▶ [Task details]: Every line below that contains the word "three" must be copied.
══════════
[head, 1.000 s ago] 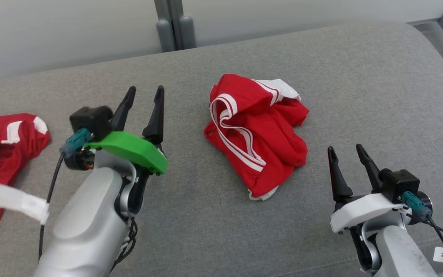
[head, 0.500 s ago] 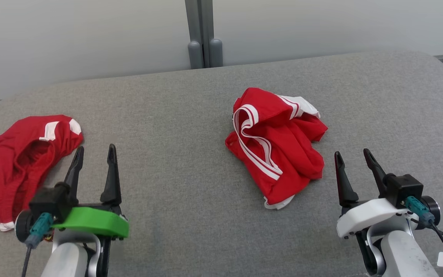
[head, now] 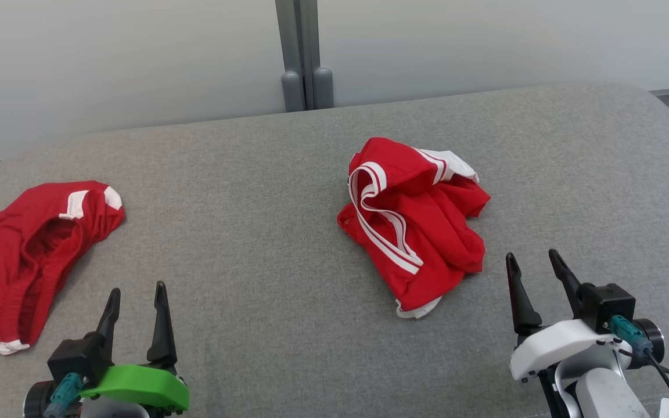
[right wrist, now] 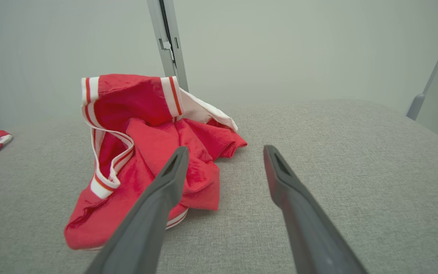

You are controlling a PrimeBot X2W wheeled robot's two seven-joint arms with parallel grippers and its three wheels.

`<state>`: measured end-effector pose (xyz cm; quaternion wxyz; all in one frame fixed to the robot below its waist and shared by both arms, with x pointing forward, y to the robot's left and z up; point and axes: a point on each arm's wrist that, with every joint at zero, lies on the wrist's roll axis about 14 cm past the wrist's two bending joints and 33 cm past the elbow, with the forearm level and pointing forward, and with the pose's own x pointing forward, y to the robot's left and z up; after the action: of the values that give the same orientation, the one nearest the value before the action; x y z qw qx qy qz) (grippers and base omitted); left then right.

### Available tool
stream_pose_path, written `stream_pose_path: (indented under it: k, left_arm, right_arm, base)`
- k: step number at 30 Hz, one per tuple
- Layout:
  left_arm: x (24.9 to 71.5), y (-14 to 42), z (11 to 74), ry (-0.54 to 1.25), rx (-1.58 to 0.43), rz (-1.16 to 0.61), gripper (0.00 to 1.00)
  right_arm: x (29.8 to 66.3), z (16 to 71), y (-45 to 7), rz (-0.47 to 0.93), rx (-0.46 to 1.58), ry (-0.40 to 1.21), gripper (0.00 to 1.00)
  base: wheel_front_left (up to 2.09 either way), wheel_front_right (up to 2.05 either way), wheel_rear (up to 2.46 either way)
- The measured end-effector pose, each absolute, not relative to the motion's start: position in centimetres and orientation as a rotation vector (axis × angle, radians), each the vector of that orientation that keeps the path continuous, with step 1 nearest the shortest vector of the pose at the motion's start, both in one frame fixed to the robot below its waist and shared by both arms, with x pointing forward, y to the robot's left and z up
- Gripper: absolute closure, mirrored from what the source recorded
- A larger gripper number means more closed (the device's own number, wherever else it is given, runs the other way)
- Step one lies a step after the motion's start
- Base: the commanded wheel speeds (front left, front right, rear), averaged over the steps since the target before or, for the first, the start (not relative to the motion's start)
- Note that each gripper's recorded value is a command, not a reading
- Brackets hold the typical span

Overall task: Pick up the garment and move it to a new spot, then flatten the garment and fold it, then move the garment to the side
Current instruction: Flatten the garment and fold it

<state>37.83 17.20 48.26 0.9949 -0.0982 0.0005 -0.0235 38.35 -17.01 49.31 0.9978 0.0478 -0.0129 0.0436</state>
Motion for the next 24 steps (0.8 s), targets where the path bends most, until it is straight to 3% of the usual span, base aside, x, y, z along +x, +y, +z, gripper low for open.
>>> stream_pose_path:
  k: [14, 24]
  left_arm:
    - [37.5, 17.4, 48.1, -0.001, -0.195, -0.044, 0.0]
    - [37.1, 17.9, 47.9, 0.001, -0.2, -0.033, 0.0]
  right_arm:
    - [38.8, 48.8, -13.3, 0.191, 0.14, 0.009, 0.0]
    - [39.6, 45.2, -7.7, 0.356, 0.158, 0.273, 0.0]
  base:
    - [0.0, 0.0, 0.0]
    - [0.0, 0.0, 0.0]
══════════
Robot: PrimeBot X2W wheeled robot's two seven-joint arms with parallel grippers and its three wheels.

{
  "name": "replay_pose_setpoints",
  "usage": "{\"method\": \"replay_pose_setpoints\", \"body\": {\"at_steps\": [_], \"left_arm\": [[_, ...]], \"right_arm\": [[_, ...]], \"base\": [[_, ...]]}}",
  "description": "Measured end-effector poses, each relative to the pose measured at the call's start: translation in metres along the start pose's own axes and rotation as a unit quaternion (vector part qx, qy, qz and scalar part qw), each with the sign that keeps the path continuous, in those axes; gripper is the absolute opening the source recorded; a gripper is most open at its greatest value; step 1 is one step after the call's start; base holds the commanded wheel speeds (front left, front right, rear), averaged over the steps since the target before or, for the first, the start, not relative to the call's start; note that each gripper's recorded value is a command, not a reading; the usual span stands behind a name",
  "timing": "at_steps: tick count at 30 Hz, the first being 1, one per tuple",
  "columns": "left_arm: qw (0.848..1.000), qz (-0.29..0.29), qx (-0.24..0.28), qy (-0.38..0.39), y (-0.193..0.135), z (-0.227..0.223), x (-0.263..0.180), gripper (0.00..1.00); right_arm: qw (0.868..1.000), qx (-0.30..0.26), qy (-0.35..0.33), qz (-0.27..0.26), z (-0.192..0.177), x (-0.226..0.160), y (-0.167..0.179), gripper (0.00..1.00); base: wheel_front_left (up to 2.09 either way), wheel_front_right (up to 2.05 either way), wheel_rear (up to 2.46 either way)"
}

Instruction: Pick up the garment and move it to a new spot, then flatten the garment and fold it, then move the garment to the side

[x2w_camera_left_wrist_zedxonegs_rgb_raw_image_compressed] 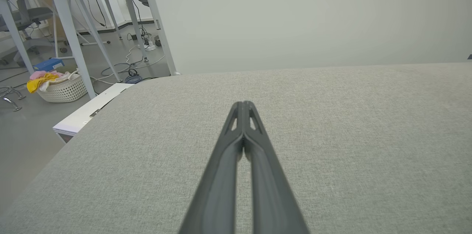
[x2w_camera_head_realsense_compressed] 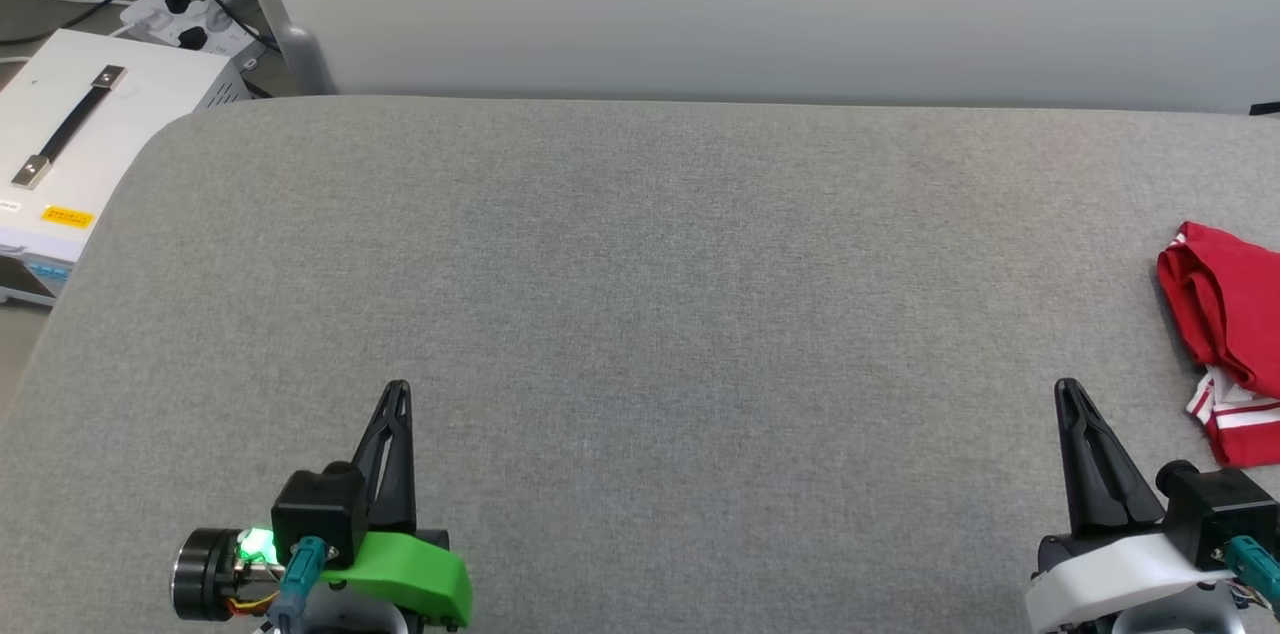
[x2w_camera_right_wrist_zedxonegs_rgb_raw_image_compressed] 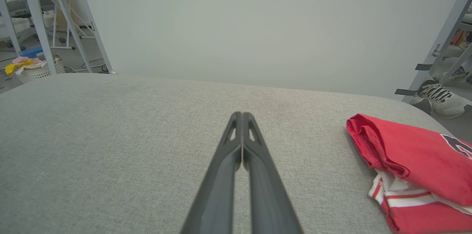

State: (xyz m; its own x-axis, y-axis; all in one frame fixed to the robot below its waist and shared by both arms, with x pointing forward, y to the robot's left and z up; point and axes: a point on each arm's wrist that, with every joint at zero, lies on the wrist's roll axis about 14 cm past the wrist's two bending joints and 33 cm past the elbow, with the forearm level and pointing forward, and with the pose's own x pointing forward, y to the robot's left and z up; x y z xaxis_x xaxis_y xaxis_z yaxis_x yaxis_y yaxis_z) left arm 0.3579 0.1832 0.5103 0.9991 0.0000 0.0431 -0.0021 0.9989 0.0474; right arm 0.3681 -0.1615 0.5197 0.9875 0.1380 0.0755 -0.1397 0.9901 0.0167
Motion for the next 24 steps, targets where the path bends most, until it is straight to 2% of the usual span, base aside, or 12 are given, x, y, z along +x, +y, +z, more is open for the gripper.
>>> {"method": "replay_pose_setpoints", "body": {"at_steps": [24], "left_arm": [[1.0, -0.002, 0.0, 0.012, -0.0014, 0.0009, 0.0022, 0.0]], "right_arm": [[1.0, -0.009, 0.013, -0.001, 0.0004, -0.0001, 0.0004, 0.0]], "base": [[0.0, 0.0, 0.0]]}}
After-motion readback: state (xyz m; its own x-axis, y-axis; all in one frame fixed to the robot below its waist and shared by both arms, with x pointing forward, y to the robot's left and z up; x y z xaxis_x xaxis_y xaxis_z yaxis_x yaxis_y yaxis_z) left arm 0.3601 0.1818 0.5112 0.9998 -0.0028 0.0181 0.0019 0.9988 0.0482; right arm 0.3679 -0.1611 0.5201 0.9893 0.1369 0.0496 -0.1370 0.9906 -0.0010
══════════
▶ [Response box]:
You are controlling a PrimeBot X2W wheeled robot's two seven-joint arms with parallel grippers and its three wheels.
Robot: PrimeBot X2W wheeled robot's two seven-joint arms with parallel grippers and its three wheels.

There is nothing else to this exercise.